The study, which appears in the journal Science in an article titled “3D genomics across the tree of life reveals condensin II as a determinant of architecture type” emerged from collaborative efforts of DNA Zoo, an international consortium spanning dozens of institutions including Baylor College of Medicine, the National Science Foundation (NSF) supported Center for Theoretical Biological Physics (CTBP) at Rice University, the University of Western Australia and SeaWorld.

Olga Dudchenko, PhD, co-first author on the study

“Whether we were looking at worms or urchins, sea squirts or coral, we kept seeing the same folding patterns coming up,” says Olga Dudchenko, PhD, co-first author of the new study and a member of the Center for Genome Architecture at Baylor and CTBP.

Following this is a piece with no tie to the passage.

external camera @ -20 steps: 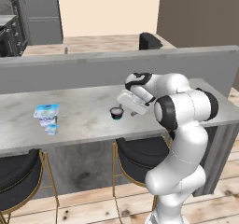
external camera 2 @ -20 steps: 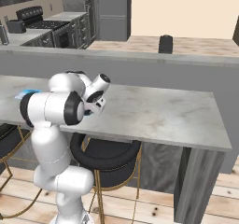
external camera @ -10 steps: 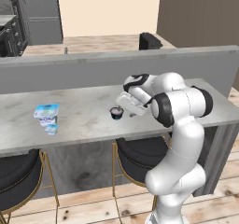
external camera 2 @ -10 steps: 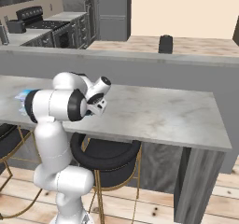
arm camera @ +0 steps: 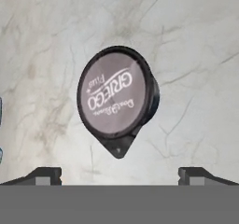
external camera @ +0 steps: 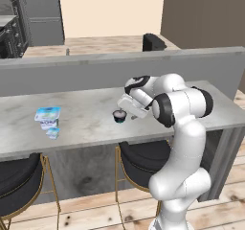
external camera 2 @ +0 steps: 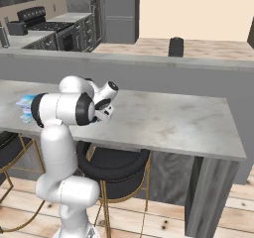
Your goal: Stack the yogurt containers by placing the smaller containers on top of the larger containers.
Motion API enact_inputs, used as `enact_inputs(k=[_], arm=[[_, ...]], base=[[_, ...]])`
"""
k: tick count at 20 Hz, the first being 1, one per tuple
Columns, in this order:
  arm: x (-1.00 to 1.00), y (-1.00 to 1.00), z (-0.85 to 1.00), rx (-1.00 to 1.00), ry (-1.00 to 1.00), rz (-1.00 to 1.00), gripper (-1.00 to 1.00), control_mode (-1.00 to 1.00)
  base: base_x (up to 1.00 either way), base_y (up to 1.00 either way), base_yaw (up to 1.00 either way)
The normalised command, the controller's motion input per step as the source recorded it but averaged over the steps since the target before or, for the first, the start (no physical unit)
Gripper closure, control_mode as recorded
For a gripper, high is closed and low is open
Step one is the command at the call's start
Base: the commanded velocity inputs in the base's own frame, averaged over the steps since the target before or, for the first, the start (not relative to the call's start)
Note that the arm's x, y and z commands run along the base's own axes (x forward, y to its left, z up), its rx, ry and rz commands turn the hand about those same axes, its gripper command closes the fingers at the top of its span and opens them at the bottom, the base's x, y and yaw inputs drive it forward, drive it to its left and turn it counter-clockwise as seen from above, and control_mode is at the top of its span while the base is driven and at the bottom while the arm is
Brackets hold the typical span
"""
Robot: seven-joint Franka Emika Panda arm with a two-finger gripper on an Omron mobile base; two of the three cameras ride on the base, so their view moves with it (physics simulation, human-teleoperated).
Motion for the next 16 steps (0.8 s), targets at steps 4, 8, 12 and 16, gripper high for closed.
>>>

The team eventually zeroed in on two overall nuclear architectures from this multi-species analysis.

“In some species, chromosomes are organized like the pages of a printed newspaper, with the outer margins on one side and the folded middle at the other,” explained Dudchenko, who also is co-director of DNA Zoo. “In other species, each chromosome is crumpled into a little ball.”

Erez Lieberman Aiden, PhD, associate professor of molecular and human genetics, Emeritus McNair Scholar at Baylor, co-director at DNA Zoo, director of the Center for Genome Architecture, a senior investigator at CTBP and senior author on the new study

“We had a puzzle,” says Erez Lieberman Aiden, PhD, an associate professor of molecular and human genetics, Emeritus McNair Scholar at Baylor, co-director at DNA Zoo, director of the Center for Genome Architecture, a senior investigator at CTBP and senior author on the new study.

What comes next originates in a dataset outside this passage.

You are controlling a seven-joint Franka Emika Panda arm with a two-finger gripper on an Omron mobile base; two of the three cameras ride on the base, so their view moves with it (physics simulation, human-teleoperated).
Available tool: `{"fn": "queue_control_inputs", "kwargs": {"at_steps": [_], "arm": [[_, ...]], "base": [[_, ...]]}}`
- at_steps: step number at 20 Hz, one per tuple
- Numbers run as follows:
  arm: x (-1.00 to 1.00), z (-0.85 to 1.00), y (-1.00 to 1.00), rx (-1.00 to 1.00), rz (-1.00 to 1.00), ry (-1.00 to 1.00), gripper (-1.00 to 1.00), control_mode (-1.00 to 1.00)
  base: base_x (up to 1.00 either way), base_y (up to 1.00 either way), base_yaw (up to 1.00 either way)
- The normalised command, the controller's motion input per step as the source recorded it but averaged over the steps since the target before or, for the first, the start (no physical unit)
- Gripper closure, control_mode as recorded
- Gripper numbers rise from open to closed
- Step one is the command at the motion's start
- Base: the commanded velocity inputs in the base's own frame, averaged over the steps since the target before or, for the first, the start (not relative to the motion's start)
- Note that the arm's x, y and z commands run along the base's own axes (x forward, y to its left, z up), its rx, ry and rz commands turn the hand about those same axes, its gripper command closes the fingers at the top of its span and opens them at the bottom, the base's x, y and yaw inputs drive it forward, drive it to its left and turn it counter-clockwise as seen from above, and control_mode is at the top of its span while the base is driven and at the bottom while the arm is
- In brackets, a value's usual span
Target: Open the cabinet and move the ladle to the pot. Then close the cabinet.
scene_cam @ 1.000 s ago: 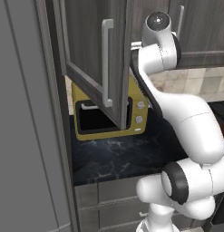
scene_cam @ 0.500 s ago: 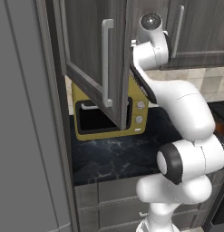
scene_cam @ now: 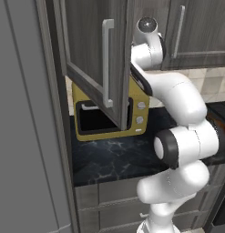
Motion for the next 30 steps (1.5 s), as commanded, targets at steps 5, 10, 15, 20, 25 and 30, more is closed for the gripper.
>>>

“The data implied that over the course of evolution, species can switch back and forth from one type to the other. We wondered: What is the controlling mechanism? Might it be possible to change one type of nucleus into another in the lab?” says Aiden.

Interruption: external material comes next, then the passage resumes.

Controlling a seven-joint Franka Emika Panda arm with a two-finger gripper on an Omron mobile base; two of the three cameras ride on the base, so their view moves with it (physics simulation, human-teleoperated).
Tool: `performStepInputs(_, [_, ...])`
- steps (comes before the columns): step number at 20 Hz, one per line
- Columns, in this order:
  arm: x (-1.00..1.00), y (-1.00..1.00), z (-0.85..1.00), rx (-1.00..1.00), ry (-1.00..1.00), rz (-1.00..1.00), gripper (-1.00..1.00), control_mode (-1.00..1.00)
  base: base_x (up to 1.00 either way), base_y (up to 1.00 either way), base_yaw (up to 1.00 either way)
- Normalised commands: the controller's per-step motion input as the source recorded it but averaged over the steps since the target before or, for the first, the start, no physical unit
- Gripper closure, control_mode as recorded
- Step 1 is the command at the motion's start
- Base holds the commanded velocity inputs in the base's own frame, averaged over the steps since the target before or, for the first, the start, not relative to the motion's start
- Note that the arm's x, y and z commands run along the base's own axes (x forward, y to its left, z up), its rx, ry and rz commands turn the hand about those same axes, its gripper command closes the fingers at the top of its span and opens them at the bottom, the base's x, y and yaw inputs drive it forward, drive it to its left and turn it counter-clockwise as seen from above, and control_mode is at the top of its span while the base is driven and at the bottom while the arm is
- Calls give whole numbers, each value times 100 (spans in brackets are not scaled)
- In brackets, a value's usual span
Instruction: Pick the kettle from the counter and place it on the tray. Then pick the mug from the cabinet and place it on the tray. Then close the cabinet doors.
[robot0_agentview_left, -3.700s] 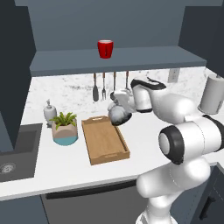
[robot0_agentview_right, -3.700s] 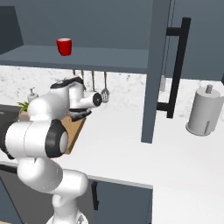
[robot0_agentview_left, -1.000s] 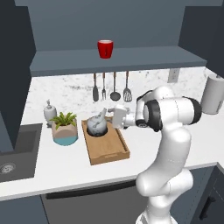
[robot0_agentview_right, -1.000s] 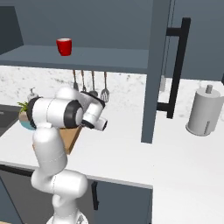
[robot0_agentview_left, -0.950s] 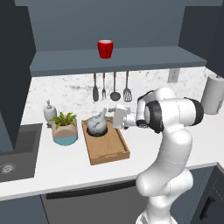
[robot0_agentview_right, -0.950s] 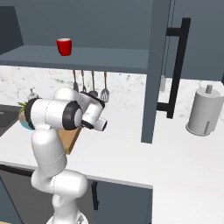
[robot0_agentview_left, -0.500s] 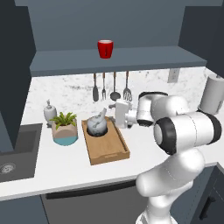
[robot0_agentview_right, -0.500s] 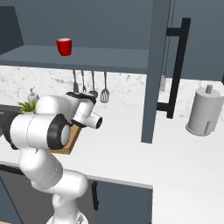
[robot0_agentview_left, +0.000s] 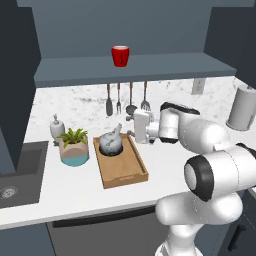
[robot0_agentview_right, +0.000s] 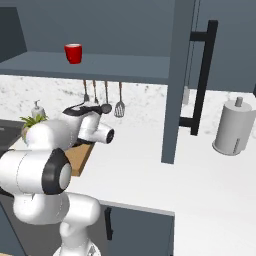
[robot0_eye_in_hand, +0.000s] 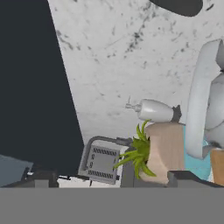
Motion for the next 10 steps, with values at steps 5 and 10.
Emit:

Meanwhile, an independent team in the Netherlands was working on the role of condensin II in cell division.

“When we mutated the protein in human cells, the chromosomes would totally rearrange. It was baffling!” says Claire Hoencamp, PhD, co-first author on the study and a member of the laboratory of Benjamin Rowland, PhD, at the Netherlands Cancer Institute.

Claire Hoencamp, PhD, co-first author on the study

The Rowland and Aiden teams met at a conference in the Austrian mountains where Rowland presented his lab’s latest work. Combining their data, the teams inferred Hoencamp had converted human cells from one nuclear state to another by mutating condensin II.

“When we looked at the genomes being studied at the DNA Zoo, we discovered that evolution had already done our experiment many, many times! When mutations in a species break condensin II, they usually flip the whole architecture of the nucleus,” said Rowland, senior author on the study. “It’s always a little disappointing to get scooped on an experiment, but evolution had a very long head start.”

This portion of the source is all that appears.